From: David Farber <dave () farber net>
Date: Wed, 16 Feb 2005 07:00:50 -0500


------ Forwarded Message
From: Craig Partridge <craig () aland bbn com>
Reply-To: Craig Partridge <craig () aland bbn com>
Date: Wed, 16 Feb 2005 06:50:27 -0500
To: <dave () farber net>
Subject: NY Times reports that Cerf/Kahn to receive Turing Award


[for IP if you deem appropriate]

Hi Dave:

Today's New York Times reports Vint Cerf and Bob Kahn are to receive
this year's Turing Award.

The Times article also reports extensively about concerns that this award
would cause some further debate about who deserves credit for what
inventions that led to the Internet.

Speaking as the person who organized the nomination of Cerf and Kahn at
the request of ACM SIGCOMM, I offer two observations.

First, at last year's ACM Awards Banquet, several people noted that it was
great that Alan Kay (the 2004 Turing Award winner) was finally getting
recognition, and this led to a discussion of what areas of computer
science had not received recognition through the Turing Award.  Networking
seemed to be first on everyone's lips.

Second, a comment about the politics and pragmatism of awards.  ACM's
awards processes are, thankfully,  not terribly political.
But one odd quirk is that the Turing award committee has had some
(privately confessed) difficulty figuring out where networking fits in
computer science.  There's been some instinct to wonder if much of what
we do in networking isn't mathematics (e.g. queueing theory) or engineering
and thus something to recognize via some other award.
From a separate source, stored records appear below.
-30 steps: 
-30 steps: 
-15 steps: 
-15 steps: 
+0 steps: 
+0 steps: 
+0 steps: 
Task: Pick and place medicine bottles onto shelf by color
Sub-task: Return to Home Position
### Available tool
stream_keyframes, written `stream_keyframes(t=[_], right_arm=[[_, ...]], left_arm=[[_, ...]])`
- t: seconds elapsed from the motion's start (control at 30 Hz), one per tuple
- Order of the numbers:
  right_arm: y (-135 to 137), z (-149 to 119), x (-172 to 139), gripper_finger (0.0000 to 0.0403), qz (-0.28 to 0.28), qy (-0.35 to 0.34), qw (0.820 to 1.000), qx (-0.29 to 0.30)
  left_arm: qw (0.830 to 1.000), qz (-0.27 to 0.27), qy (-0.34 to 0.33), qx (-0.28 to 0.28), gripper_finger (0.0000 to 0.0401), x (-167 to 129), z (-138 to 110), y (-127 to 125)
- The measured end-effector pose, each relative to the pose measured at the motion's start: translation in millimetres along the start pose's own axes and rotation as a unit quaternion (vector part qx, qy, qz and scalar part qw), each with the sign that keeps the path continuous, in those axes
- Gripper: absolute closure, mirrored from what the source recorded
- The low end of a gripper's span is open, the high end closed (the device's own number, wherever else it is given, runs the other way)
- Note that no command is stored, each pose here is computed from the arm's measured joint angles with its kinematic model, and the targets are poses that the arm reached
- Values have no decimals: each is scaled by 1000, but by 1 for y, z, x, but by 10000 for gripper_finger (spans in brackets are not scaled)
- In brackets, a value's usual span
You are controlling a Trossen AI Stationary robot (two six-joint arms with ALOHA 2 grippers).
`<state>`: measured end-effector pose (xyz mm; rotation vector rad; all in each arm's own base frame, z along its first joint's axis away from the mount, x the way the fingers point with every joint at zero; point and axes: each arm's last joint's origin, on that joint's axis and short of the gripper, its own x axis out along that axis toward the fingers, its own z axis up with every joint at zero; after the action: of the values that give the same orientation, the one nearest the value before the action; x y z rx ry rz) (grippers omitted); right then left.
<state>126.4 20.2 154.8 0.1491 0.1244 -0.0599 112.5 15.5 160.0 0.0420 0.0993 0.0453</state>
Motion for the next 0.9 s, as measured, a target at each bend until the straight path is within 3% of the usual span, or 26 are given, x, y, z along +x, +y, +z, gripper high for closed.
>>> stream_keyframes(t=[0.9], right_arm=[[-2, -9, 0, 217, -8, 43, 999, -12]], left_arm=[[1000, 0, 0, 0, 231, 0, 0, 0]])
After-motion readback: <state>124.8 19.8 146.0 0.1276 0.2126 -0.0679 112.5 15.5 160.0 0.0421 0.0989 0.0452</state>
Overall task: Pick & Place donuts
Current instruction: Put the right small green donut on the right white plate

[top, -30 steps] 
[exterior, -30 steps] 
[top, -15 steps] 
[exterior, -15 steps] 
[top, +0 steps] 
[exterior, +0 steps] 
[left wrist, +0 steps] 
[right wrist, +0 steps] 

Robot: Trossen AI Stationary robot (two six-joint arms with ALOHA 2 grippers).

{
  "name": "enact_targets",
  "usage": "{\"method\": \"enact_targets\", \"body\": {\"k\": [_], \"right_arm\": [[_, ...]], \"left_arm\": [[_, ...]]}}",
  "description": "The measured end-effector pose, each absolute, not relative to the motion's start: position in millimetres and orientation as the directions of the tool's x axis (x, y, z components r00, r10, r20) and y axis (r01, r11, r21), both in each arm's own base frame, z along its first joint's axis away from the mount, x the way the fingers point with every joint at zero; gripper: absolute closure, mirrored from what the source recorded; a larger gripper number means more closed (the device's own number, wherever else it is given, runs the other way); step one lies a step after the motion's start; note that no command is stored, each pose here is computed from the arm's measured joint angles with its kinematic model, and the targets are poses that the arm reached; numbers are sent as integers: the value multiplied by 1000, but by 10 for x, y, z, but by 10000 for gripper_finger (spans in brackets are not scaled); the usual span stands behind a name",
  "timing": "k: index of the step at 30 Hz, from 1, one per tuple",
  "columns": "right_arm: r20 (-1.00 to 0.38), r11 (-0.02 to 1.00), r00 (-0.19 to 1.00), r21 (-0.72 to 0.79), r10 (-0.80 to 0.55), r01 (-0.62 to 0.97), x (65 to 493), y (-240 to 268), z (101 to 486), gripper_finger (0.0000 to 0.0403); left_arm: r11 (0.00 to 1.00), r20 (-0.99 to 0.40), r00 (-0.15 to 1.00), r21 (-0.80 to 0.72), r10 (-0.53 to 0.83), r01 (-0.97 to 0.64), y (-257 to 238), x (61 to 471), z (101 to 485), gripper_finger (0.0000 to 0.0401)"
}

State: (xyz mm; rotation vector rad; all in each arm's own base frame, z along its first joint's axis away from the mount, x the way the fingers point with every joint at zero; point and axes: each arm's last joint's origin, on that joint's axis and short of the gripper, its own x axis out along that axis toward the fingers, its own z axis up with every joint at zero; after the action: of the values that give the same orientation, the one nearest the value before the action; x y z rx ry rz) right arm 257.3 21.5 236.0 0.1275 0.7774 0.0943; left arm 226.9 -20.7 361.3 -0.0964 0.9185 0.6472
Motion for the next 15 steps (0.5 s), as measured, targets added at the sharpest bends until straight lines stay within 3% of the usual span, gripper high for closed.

So SIGCOMM quietly canvassed a number of senior people inside and outside
the networking field, and we developed a list of people who had made
contributions, and especially computer science contributions, deemed
comparable to the contributions of past Turing Award recipients.  It
is a surprisingly long list.  One painful realization was that we're
about 20 years late in starting to recognize networking.  As a result
we've got pioneers who started working in the 1960s and 1970s who
are overdue for recognition, competing (in some sense) with extremely
talented and productive folks who started work in the 1980s and who are
now emerging as deserving of recognition in their own right.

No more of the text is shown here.